Polaris 2.0 Defeats Stoxpoker Team in Man-Machine Poker Championship Rematch
Following last summer's narrow loss to the humans in the First Man-Machine Poker Championship held in Vancouver, Canada, the University of Alberta's Computer Poker Research Group (CPRG) had a year to improve on their collection of poker-playing programs, collectively dubbed Polaris, for this summer's rematch. Their efforts were rewarded, as Polaris 2.0 defeated a team of human competitors in a series of duplicate limit hold'em matches.
The competition primarily took place at the Rio All-Suite Casino Hotel in Las Vegas, Nevada during the Gaming Life Expo at the World Series of Poker, with one match taking place each day from July 3-6. The human team was made up of several different members of the Stoxpoker poker coaching website. Unlike last summer when the humans were represented by just two competitors, Phil Laak and Ali Eslami, this time there were seven different players who participated in the competition, including Nick Grudzien, Kyle Hendon, Rich McRoberts, Victor Acosta, Mark Newhouse, IJay Palansky, and Matt Hawrilenko.

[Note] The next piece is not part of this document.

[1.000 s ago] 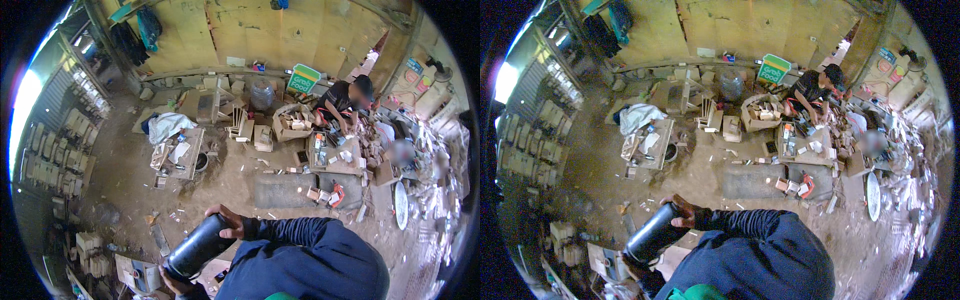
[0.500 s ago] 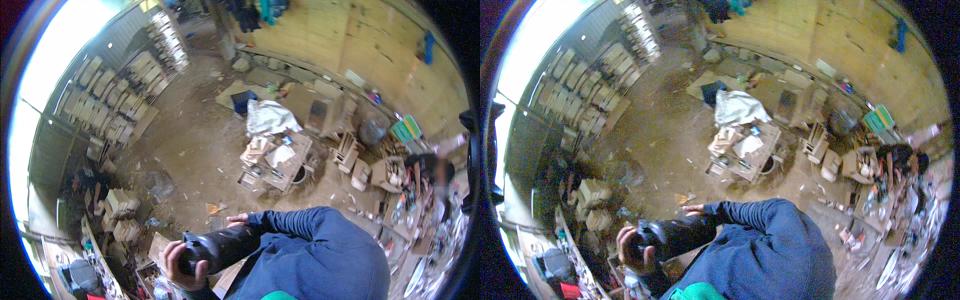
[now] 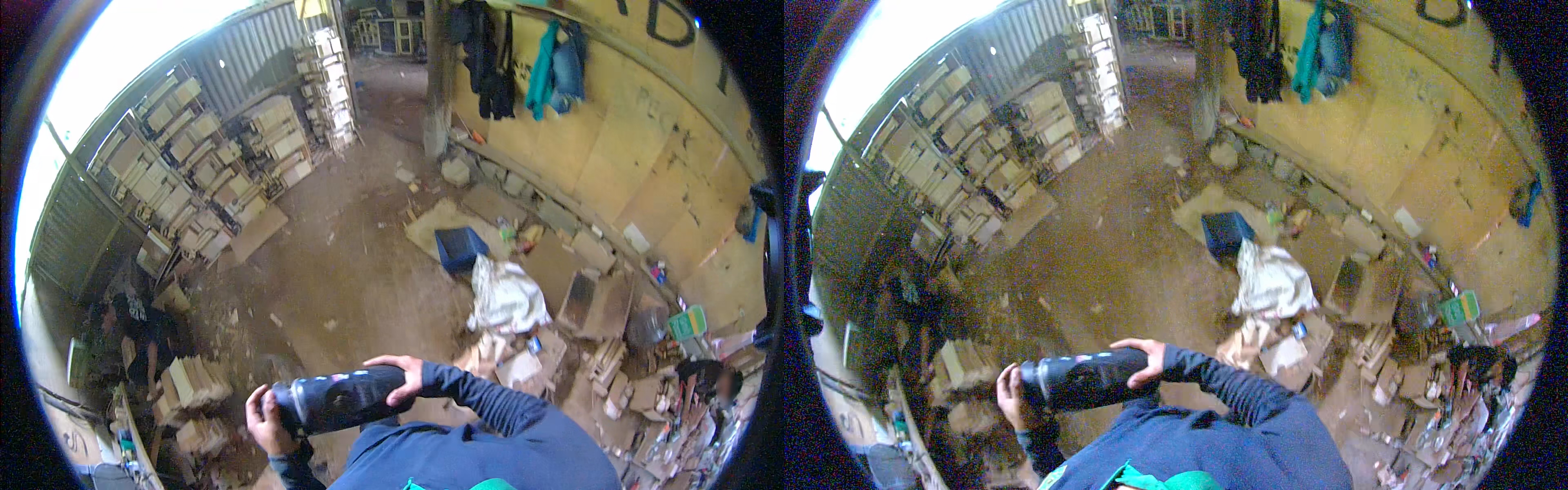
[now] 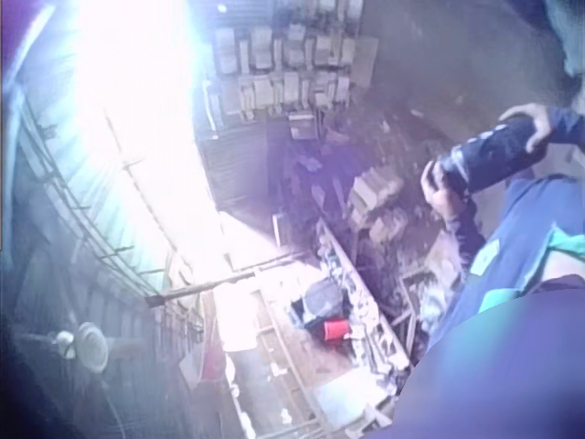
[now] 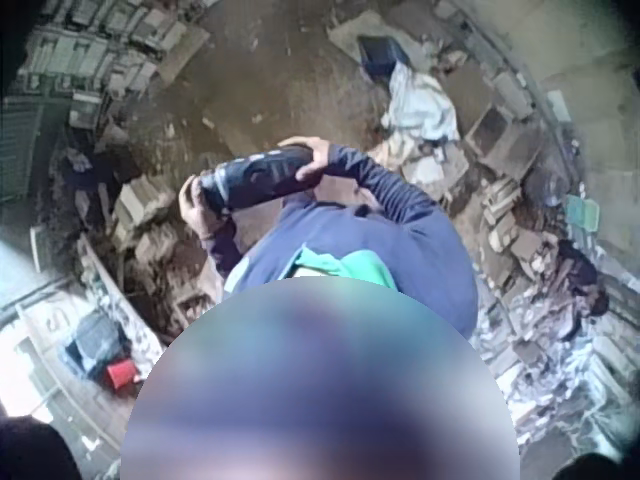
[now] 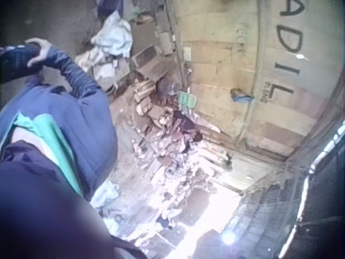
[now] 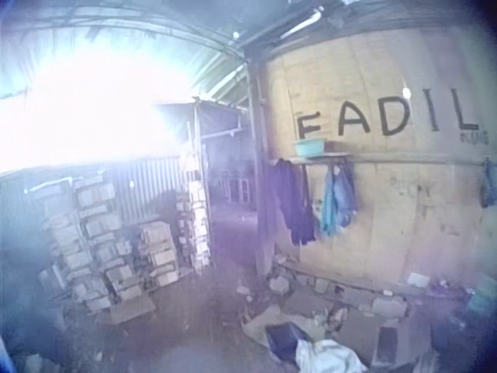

As was the case last summer, the competition consisted of four sessions in which two human competitors simultaneously (and separately) played hands of "duplicate" limit Hold'em against the computer, this time with $500/$1,000 blinds and $1,000/$2,000 limits. Following the rules of duplicate poker, the cards dealt to the human player in one session were identical to the ones dealt to the computer, and vice-versa, with the community cards for each hand being identical as well. The format minimizes the luck of the draw, as in the end both the humans and Polaris 2.0 faced being dealt the same cards and encountering the same situations throughout.
At the end of each match, the totals from each of the two simultaneously played 500-hand sessions would be added together to determine that session's victor. It was decided that if that total represented a less than a 25-small-bet difference (i.e., $25,000), the match would be declared a draw, while a greater difference would give a win to the team with the higher total.
In the first match, Nick Grudzien and Kyle Hendon took on Polaris 2.0. Hendon finished his 500 hands ahead by $37,000, but Grudzien ended down $42,000. As the total difference was only $5,000 or five small bets, the first match was declared a draw.
The humans took the second match, thanks largely to the efforts of Rich McRoberts, who finished up $89,500 against the computer. His partner, Victor Acosta, didn't fare as well, ending down $39,500. The humans' net profit of $50,000 was more than enough to assure them the win.
Polaris 2.0 was able to mount a comeback, however, taking both the third and fourth matches. In the third, Mark Newhouse was able to end his 500 hands up $251,500, by far the most successful showing of any of the human competitors. However his partner, IJay Palansky, finished down $307,500, meaning the computer had finished the match with an overall profit of $56,000 and took the win. Clearly in this match the cards heavily favored Newhouse and the computer vs. Palansky; however, Polaris 2.0 managed to lose less with the same cards vs. Newhouse than Palansky did vs. the computer.
The fourth session saw the computer win against both of its human competitors, finishing $60,500 ahead of Mark Hawrilenko and $29,000 ahead of Palansky. That gave Polaris 2.0 two wins, one loss, and one draw in the matches played at the Gaming Life Expo. Two earlier matches taking place elsewhere involving Stoxpoker players were also counted toward the overall standings; the humans won one and the computer the other. Thus, in the end, Polaris 2.0 won three matches, lost two, and tied one.
According to professor Michael Bowling, one of those supervising the University of Alberta graduate students who helped program Polaris 2.0, significant improvements were made since last summer that made it more difficult for humans to exploit weaknesses.
Most significantly, Bowling explains that programmers were able to add "an element of learning, where Polaris identifies which common poker strategy a human is using and switches its own strategy to counter." This meant the computer did not employ similar tactics against all of the humans, but followed different strategies against each, making it harder for the humans to adjust during to the computer's changing strategies in a given session and/or compare notes with one another between sessions on how Polaris 2.0 played.
Polaris 2.0 also learned from its own mistakes, employing an algorithm intriguingly named "counter-factual regret" by which it was able to keep track of the humans' play during hands it had lost, then adjust its own play when similar circumstances arose.
The CPRG says it intends to broaden its research to move beyond heads-up limit hold'em to take on more complicated poker games. The group intends to apply its findings in the area of artificial intelligence to non-poker contexts as well.